I have always found the common definition of the generalized inverse of a matrix quite unsatisfactory, because it is usually defined by a mere property, $$A A^{-} A = A$$, which does not really give intuition on when such a matrix exists or on how it can be constructed, etc… But recently, I came across a much more satisfactory definition for the case of symmetric (or more general, normal) matrices.

As is well known, any symmetric matrix $$A$$ is diagonalizable,

$A = QDQ^T,$

where $$D$$ is a diagonal matrix with the eigenvalues of $$A$$ on its diagonal, and $$Q$$ is an orthogonal matrix with eigenvectors of $$A$$ as its columns (which magically form an orthogonal set , just kidding, absolutely no magic involved).

### The Definition

Assume that $$A$$ is a real symmetric matrix of size $$n\times n$$ and has rank $$k \leq n$$. Denoting the $$k$$ non-zero eigenvalues of $$A$$ by $$\lambda_1, \dots, \lambda_k$$ and the corresponding $$k$$ columns of $$Q$$ by $$q_1, \dots, q_k$$, we have that

$A = QDQ^T = \sum_{i=1}^k \lambda_i q_i q_i^T.$

We define the generalized inverse of $$A$$ by

$$$\label{TheDefinition} A^{-} := \sum_{i=1}^k \frac{1}{\lambda_i} q_i q_i^T.$$$

### Why this definition makes sense

1. The common definition/property of generalized inverse still holds:

$\begin{eqnarray} A A^{-} A &=& \sum_{i=1}^k \lambda_i q_i q_i^T \sum_{m=1}^k \frac{1}{\lambda_m} q_m q_m^T \sum_{j=1}^k \lambda_j q_j q_j^T \nonumber \\ &=& \sum_{i,m=1,\dots,k} \lambda_i \frac{1}{\lambda_m} q_i q_i^T q_m q_m^T \sum_{j=1}^k \lambda_j q_j q_j^T \nonumber \\ &=& \sum_{i=1}^k q_i q_i^T \sum_{j=1}^k \lambda_j q_j q_j^T \nonumber \\ &=& \sum_{i,j=1,\dots,k} \lambda_j q_i q_i^T q_j q_j^T \nonumber \\ &=& \sum_{i=1}^k \lambda_i q_i q_i^T = A, \nonumber \end{eqnarray}$

where we used the fact that $$q_i^T q_j = 0$$ unless $$i = j$$ (i.e., orthogonality of $$Q$$).
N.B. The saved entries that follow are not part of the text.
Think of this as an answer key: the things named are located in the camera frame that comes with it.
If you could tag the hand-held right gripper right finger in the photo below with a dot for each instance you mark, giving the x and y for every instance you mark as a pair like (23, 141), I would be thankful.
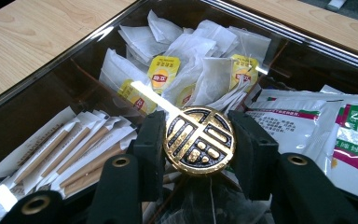
(292, 193)

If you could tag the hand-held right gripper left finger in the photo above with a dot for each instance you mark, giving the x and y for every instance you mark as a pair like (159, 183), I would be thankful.
(121, 186)

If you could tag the square metal compartment box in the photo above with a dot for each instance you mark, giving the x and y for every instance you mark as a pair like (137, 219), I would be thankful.
(37, 118)

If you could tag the row of paper-wrapped wooden stirrers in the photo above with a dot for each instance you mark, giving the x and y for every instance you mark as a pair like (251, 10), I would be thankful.
(74, 149)

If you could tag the pile of white printed sachets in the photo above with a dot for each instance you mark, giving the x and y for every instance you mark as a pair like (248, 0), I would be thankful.
(307, 124)

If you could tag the pile of white tea bags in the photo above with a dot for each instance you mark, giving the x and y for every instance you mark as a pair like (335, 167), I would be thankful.
(199, 53)

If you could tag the white metal stand frame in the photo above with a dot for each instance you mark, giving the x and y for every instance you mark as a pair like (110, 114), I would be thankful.
(336, 3)
2. By a similar calculation, if $$A$$ is invertible, then $$k = n$$ and it holds that

$A A^{-} = \sum_{i=1}^n q_i q_i^T = QQ^T = I.$
3. If $$A$$ is invertible, then $$A^{-1}$$ has eigenvalues $$\frac{1}{\lambda_i}$$ and eigenvectors $$q_i$$ (because $$A^{-1}q_i = \frac{1}{\lambda_i} A^{-1} \lambda_i q_i = \frac{1}{\lambda_i} A^{-1} A q_i = \frac{1}{\lambda_i} q_i$$ for all $$i = 1,\dots,n$$).

Thus, Definition ($$\ref{TheDefinition}$$) is simply the diagonalization of $$A^{-1}$$ if $$A$$ is invertible.

4. Since $$q_1, \dots, q_k$$ form an orthonormal basis for the range of A, it follows that the matrix

$A A^{-} = \sum_{i=1}^k q_i q_i^T = Q_{1:k} Q_{1:k}^T$

is the projection operator onto the range of $$A$$.

### But what if A is not symmetric?

Well, then $$A$$ is not diagonalizable (in general), but instead we can use the singular value decomposition

$A = U \Sigma V^T = \sum_{i = 1}^k \sigma_i u_i v_i^T,$

and define

$A^{-} := \sum_{i = 1}^k \frac{1}{\sigma_i} v_i u_i^T.$

Easy.

### References

Definition $$(\ref{TheDefinition})$$ is mentioned in passing on page 87 in

• Morris L. Eaton, Multivariate Statistics: A Vector Space Approach. Beachwood, Ohio, USA: Institute of Mathematical Statistics, 2007.